Lessons in leadership

01 August 2008 - 02:00
By unknown

With business leaders feeling the crunch under increasing pressure, the UCT Graduate School of Business is offering a course to help leaders reinvent themselves for the 21st century's growing challenges and complexity.

With business leaders feeling the crunch under increasing pressure, the UCT Graduate School of Business is offering a course to help leaders reinvent themselves for the 21st century's growing challenges and complexity.

According to Chris Breen, UCT emeritus associate professor and director of the Course Embracing Complexity and Diversity, the course is designed to give leaders powerful complexity skills.

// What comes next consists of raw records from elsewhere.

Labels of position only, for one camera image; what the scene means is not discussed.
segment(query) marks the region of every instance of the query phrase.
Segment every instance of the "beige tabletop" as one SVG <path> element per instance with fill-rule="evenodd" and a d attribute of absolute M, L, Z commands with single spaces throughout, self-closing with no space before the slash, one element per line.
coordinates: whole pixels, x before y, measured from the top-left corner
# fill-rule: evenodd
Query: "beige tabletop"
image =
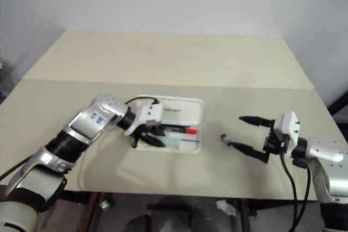
<path fill-rule="evenodd" d="M 107 41 L 103 35 L 110 35 L 112 40 Z M 144 43 L 144 39 L 161 39 L 162 35 L 123 35 L 128 39 L 129 46 L 124 45 L 124 54 L 128 53 L 132 57 L 132 49 L 130 46 L 136 46 L 137 39 L 140 37 Z M 181 36 L 167 36 L 180 39 Z M 183 36 L 185 39 L 200 38 L 202 36 Z M 69 41 L 62 43 L 62 38 Z M 225 58 L 214 58 L 211 62 L 215 71 L 209 73 L 208 61 L 205 60 L 202 66 L 197 66 L 190 73 L 196 78 L 192 84 L 188 82 L 180 82 L 175 84 L 176 79 L 180 77 L 170 77 L 168 70 L 168 78 L 162 79 L 160 82 L 153 84 L 152 77 L 146 78 L 141 72 L 156 71 L 152 66 L 147 66 L 145 62 L 139 58 L 124 62 L 134 65 L 136 70 L 129 71 L 128 74 L 133 78 L 119 78 L 117 73 L 112 76 L 105 77 L 104 74 L 96 73 L 90 76 L 82 72 L 92 72 L 93 66 L 84 59 L 91 59 L 98 55 L 85 52 L 85 56 L 80 56 L 83 64 L 78 67 L 77 58 L 71 56 L 65 59 L 65 55 L 70 53 L 82 54 L 84 50 L 89 49 L 90 45 L 86 45 L 88 39 L 103 39 L 104 41 L 96 44 L 96 48 L 101 45 L 107 47 L 115 44 L 115 39 L 123 39 L 120 34 L 115 33 L 91 33 L 91 32 L 67 32 L 58 42 L 43 56 L 43 58 L 35 65 L 27 74 L 25 79 L 21 81 L 15 90 L 11 93 L 7 100 L 0 106 L 0 171 L 4 172 L 9 167 L 34 153 L 40 146 L 45 145 L 59 132 L 64 124 L 80 109 L 88 106 L 92 99 L 100 92 L 110 92 L 118 96 L 122 101 L 135 97 L 140 93 L 149 95 L 168 95 L 178 97 L 199 98 L 204 100 L 205 109 L 202 122 L 202 148 L 198 154 L 175 154 L 161 152 L 142 152 L 131 148 L 131 139 L 121 135 L 122 131 L 111 130 L 103 134 L 78 160 L 77 166 L 67 175 L 69 190 L 86 190 L 86 191 L 107 191 L 107 192 L 129 192 L 129 193 L 159 193 L 159 194 L 176 194 L 176 195 L 196 195 L 196 196 L 214 196 L 214 197 L 243 197 L 243 198 L 271 198 L 271 199 L 292 199 L 292 191 L 290 182 L 282 169 L 278 156 L 272 155 L 269 163 L 264 164 L 257 159 L 247 157 L 233 148 L 224 145 L 220 140 L 220 135 L 226 133 L 235 138 L 236 141 L 246 143 L 255 149 L 261 150 L 264 138 L 268 134 L 267 128 L 255 127 L 248 125 L 241 120 L 239 116 L 257 115 L 265 118 L 275 118 L 279 113 L 288 110 L 294 110 L 301 121 L 300 135 L 305 138 L 330 138 L 335 139 L 346 145 L 339 129 L 334 124 L 330 114 L 326 110 L 317 92 L 313 89 L 312 84 L 302 72 L 296 60 L 287 49 L 282 39 L 258 39 L 246 37 L 212 37 L 212 41 L 223 39 L 230 44 L 236 42 L 250 41 L 249 48 L 244 47 L 241 53 L 254 53 L 254 60 L 261 59 L 257 56 L 253 49 L 252 43 L 260 41 L 266 42 L 260 44 L 268 49 L 276 46 L 279 50 L 278 54 L 265 56 L 262 59 L 265 66 L 264 71 L 259 72 L 254 67 L 251 57 L 246 58 L 249 62 L 243 61 L 242 58 L 238 63 L 235 55 L 229 57 L 226 53 Z M 79 48 L 74 47 L 76 41 L 83 44 Z M 145 49 L 145 53 L 151 52 L 159 54 L 160 51 L 155 48 Z M 259 53 L 273 53 L 276 51 L 260 51 Z M 111 73 L 111 69 L 104 64 L 107 60 L 105 56 L 110 56 L 113 52 L 106 52 L 105 55 L 99 56 L 102 70 L 95 72 Z M 110 60 L 121 59 L 120 55 L 116 55 Z M 226 70 L 226 64 L 239 64 L 240 71 L 244 67 L 245 74 L 253 72 L 248 82 L 245 74 L 237 72 L 224 78 L 221 76 L 220 69 L 216 64 L 221 63 L 221 71 Z M 64 76 L 64 67 L 69 68 L 65 72 L 71 72 Z M 286 67 L 282 74 L 268 75 L 271 72 Z M 116 72 L 126 76 L 124 70 L 118 69 Z M 284 75 L 294 76 L 294 81 L 287 81 Z M 155 79 L 162 77 L 160 73 L 156 74 Z M 181 77 L 189 77 L 189 71 L 183 70 Z M 288 166 L 294 176 L 297 192 L 299 197 L 303 197 L 306 187 L 306 171 L 291 165 L 288 160 Z M 313 190 L 310 192 L 310 199 L 314 199 Z"/>

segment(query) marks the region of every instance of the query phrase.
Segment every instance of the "cable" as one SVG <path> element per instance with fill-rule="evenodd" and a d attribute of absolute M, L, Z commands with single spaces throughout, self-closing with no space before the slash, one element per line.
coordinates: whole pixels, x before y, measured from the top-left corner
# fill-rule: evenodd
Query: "cable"
<path fill-rule="evenodd" d="M 137 100 L 137 99 L 153 99 L 153 103 L 152 103 L 152 104 L 158 104 L 158 103 L 159 103 L 159 101 L 158 101 L 156 98 L 154 98 L 154 97 L 150 97 L 150 96 L 139 96 L 139 97 L 135 97 L 135 98 L 133 98 L 133 99 L 130 99 L 130 100 L 127 101 L 125 104 L 128 104 L 128 103 L 130 103 L 130 102 L 132 102 L 132 101 L 134 101 L 134 100 Z"/>
<path fill-rule="evenodd" d="M 287 176 L 289 177 L 290 179 L 290 182 L 291 182 L 291 186 L 293 188 L 293 194 L 294 194 L 294 216 L 293 216 L 293 226 L 295 226 L 295 223 L 296 223 L 296 219 L 297 219 L 297 193 L 296 193 L 296 185 L 295 185 L 295 182 L 294 182 L 294 179 L 293 177 L 291 176 L 286 164 L 285 164 L 285 160 L 284 160 L 284 152 L 281 152 L 281 162 L 282 162 L 282 165 L 283 165 L 283 168 L 287 174 Z"/>
<path fill-rule="evenodd" d="M 8 171 L 6 171 L 4 174 L 2 174 L 0 176 L 0 181 L 3 180 L 4 178 L 6 178 L 9 174 L 11 174 L 14 170 L 16 170 L 18 167 L 22 166 L 24 163 L 26 163 L 30 157 L 33 155 L 30 155 L 28 158 L 22 160 L 21 162 L 17 163 L 15 166 L 13 166 L 11 169 L 9 169 Z"/>
<path fill-rule="evenodd" d="M 306 208 L 306 205 L 307 205 L 307 202 L 308 202 L 309 189 L 310 189 L 310 169 L 309 169 L 309 167 L 307 167 L 306 193 L 304 194 L 304 199 L 303 199 L 303 203 L 302 203 L 302 207 L 301 207 L 299 216 L 297 217 L 295 224 L 292 226 L 292 228 L 289 230 L 289 232 L 294 232 L 295 231 L 297 225 L 299 224 L 299 222 L 300 222 L 300 220 L 301 220 L 301 218 L 303 216 L 303 213 L 305 212 L 305 208 Z"/>

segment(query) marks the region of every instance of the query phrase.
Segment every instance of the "white wall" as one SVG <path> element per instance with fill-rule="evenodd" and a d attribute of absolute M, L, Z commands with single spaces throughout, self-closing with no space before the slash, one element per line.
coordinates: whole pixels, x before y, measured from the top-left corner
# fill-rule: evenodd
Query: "white wall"
<path fill-rule="evenodd" d="M 330 104 L 348 89 L 347 15 L 347 0 L 0 0 L 0 56 L 11 69 L 2 87 L 10 90 L 64 28 L 284 36 Z"/>

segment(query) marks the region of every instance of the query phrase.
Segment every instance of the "person's leg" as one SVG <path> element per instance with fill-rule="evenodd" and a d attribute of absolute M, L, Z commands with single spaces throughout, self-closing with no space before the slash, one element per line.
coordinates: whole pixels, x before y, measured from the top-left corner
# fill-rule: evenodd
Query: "person's leg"
<path fill-rule="evenodd" d="M 150 217 L 142 215 L 130 220 L 122 232 L 151 232 Z"/>
<path fill-rule="evenodd" d="M 190 215 L 191 232 L 219 232 L 214 221 L 208 218 L 202 208 L 194 208 Z"/>

"With these skills on board, leaders are more aware of their own taken-for-granted assumptions and more tuned into what is going on at each moment in their firm and in the market," Breen said.

"Leaders become more open to different ideas and solutions instead of cutting these off, and they learn how to turn the diversity of people they have around them into a powerful asset."

Breen has distilled the leadership lessons from the component he directs on the university's executive MBA programme, which unlocks new levels of awareness and performance in senior executives. His area of specialisation is teaching, learning and researching from a complexity thinking paradigm.

Breen said that during tough economic times such as the current global economic slowdown, companies find themselves needing to make rapid changes, reorganising staff and resources and perhaps even taking extreme measures such as downsizing.

"In past periods of economic uncertainty, leaders have used a no-nonsense command and control approach to tackle the challenges of a changing environment."

"But emerging research shows that this may not be the best way forward today. The top-down, mechanistic approach that assumes there is only one way may do more harm than good."

The main reason the command and control "hard skills" only approach is no longer enough, he said, is that organisations had become so dominated by this approach that many have become increasingly inflexible and obsessed with organisational charts as the backbone of accountability, processes and procedures.

"The work of author Margaret Wheatley highlights just how things can go wrong with this approach in her article on the lessons to be learned from Hurricane Katrina, Leadership Lessons for the Real World. The poor response from authorities to the crisis showed why more responsive, more tuned-in leaders and organisations are needed rather than those rigid and bureaucratic in nature," he said.

Complexity skills are a parallel set of skills to leaders' existing strengths and it empowers them to act for a specific situation from a much wider set of choices.

Breen's style of teaching is not to present a set of PowerPoint slides and lecture a set of theoretical constructs or a packaged product. His approach to teaching saw him awarded the UCT Distinguished Teacher Award in 2000.

"I teach by means of a series of interactive exercises where participants are asked to engage seriously and in a committed way, without distractions from cell phones, Internet etc, with each other and the material and reflect on their own actions in the moment," Breen explained.